**What to produce**
Go through the material and pull out every line with the string "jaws" in it.

**Supplied data**
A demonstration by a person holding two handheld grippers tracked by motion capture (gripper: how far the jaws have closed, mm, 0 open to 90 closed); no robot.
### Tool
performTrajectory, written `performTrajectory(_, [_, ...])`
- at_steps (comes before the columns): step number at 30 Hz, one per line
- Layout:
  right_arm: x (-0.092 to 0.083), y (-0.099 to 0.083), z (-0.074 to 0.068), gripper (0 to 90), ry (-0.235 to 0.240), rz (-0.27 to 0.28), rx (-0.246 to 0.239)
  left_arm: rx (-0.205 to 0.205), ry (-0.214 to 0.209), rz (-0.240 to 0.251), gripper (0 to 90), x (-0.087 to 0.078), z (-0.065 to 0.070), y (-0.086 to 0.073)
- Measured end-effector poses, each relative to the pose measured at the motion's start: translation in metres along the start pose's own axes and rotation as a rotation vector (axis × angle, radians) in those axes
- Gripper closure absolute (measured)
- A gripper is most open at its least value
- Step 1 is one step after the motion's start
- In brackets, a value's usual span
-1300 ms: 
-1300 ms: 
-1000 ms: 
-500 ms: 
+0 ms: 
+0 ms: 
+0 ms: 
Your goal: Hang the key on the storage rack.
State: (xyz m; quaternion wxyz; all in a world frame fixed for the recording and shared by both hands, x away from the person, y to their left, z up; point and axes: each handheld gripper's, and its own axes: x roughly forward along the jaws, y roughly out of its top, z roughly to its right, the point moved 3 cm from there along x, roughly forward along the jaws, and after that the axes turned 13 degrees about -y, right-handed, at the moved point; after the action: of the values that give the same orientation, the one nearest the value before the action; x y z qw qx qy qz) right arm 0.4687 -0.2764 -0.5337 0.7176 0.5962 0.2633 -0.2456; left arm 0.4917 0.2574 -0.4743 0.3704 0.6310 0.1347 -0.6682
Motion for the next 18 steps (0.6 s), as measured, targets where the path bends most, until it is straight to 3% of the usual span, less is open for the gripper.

**Result of this exercise**
A demonstration by a person holding two handheld grippers tracked by motion capture (gripper: how far the jaws have closed, mm, 0 open to 90 closed); no robot.
State: (xyz m; quaternion wxyz; all in a world frame fixed for the recording and shared by both hands, x away from the person, y to their left, z up; point and axes: each handheld gripper's, and its own axes: x roughly forward along the jaws, y roughly out of its top, z roughly to its right, the point moved 3 cm from there along x, roughly forward along the jaws, and after that the axes turned 13 degrees about -y, right-handed, at the moved point; after the action: of the values that give the same orientation, the one nearest the value before the action; x y z qw qx qy qz) right arm 0.4687 -0.2764 -0.5337 0.7176 0.5962 0.2633 -0.2456; left arm 0.4917 0.2574 -0.4743 0.3704 0.6310 0.1347 -0.6682

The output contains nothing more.